Trace metals appear in estuarine systems in two forms: dissolved and particulate.
Describing the partitioning between these two forms is done by a coefficient, K_d, which relies on a number of environmental parameters, such as the salinity of the water and the seasonally dependent biological activity. Although this coefficient is known to follow a log-normal distribution, models describing estuarine metal dynamics usually simply use average values.
In this study an attempt has been made to create a statistical model of K_d in the Scheldt estuary for a number of trace metals, based on data of some environmental parameters. This model should be able to cover the whole spectrum of K_d values. The used parameters are salinity, the suspended particulate matter concentration, the total metal concentration and the year of measurement.

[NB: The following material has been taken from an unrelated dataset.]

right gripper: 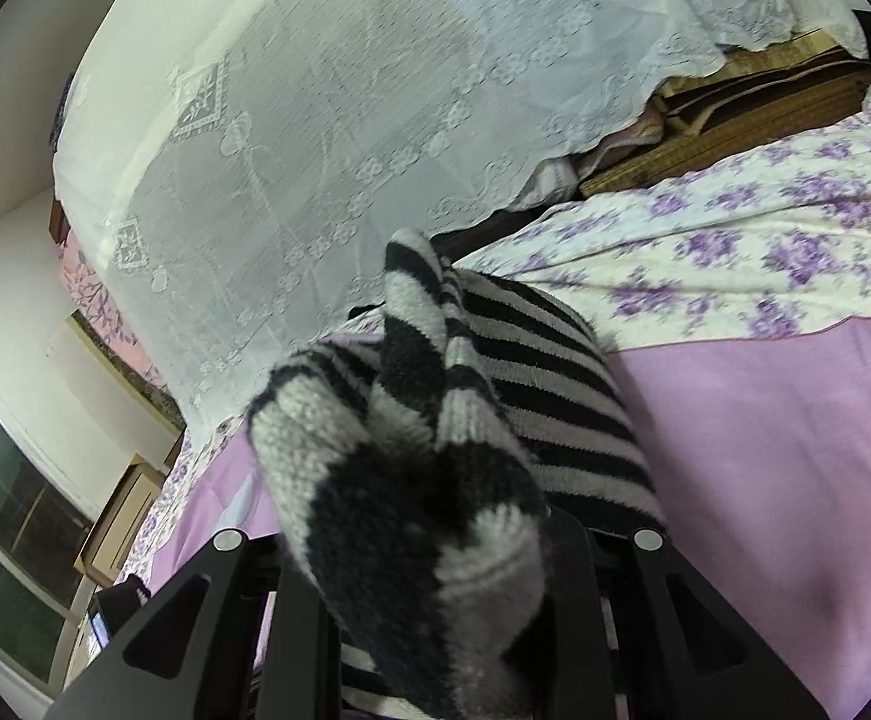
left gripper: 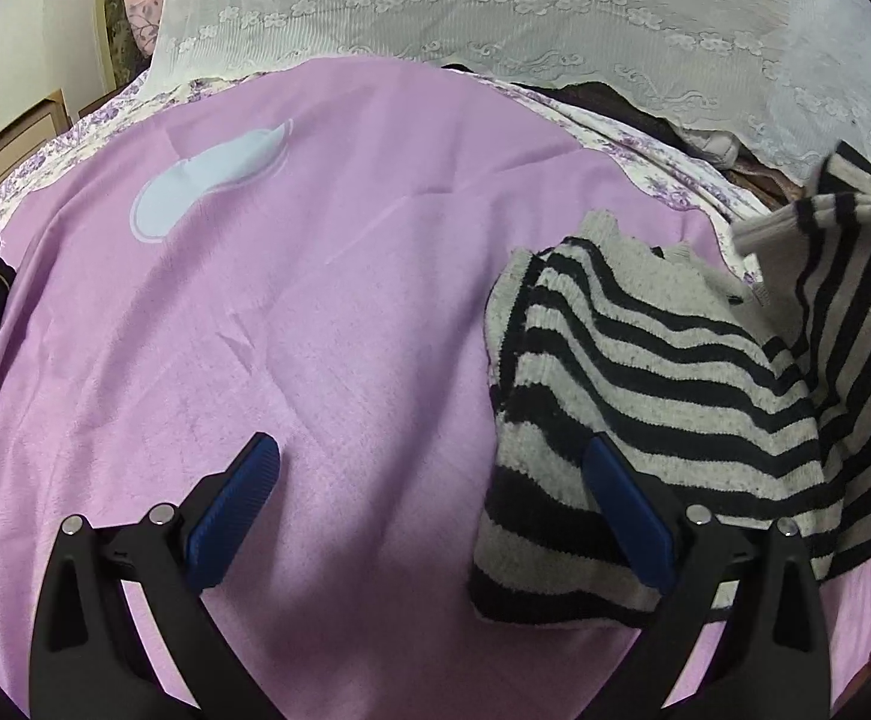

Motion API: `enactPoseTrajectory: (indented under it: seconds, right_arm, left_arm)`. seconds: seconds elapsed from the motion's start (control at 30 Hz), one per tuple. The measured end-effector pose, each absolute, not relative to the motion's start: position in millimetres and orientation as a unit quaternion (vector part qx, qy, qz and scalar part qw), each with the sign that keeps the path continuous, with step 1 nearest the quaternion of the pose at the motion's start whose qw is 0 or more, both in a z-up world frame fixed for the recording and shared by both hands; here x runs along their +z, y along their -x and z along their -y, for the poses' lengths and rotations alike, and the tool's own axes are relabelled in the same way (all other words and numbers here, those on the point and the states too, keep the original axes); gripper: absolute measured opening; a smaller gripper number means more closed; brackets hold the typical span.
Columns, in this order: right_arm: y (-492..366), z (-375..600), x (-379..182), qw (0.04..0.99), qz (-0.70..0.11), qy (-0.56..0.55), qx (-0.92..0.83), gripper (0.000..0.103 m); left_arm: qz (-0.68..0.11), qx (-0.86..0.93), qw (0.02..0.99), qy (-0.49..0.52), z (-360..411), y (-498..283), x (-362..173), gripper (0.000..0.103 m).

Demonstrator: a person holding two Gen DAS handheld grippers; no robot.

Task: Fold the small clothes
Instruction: 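Carry the held striped knit with the right tool beside the folded sweater, then lower the striped knit onto the folded sweater with the right tool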

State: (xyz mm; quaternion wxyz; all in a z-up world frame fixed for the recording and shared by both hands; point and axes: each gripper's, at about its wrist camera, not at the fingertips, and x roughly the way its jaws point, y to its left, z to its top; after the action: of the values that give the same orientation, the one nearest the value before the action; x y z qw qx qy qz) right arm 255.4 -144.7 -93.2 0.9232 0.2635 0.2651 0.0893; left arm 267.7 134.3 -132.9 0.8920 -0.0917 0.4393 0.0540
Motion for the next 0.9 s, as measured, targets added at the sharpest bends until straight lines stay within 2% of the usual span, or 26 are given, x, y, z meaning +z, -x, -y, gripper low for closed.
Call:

A comparison is made between two linear regression based models, principal components regression and partial least squares regression, and two decision tree based models, random forest and gradient boosting machine.
Although cross-validation performance on the training set is promising, with the decision tree based models clearly outperforming the linear regression based ones, predictions on an independent test set are very poor for all metals except for cadmium. Cadmium is an exception, because its estuarine dynamics are mainly governed by a specific process, that is driven by changes in salinity.
The dynamics of all other metals depend on both the biochemical and the physical characteristics of the estuary. In the proposed model the parameter 'salinity' has to account for both of these characteristics simultaneously, which is inherently impossible.
Inclusion of pH and or dissolved oxygen content seems promising to create an adequate model. The first, because it is correlated to salinity, and the second because it is representative for the seasonal variation.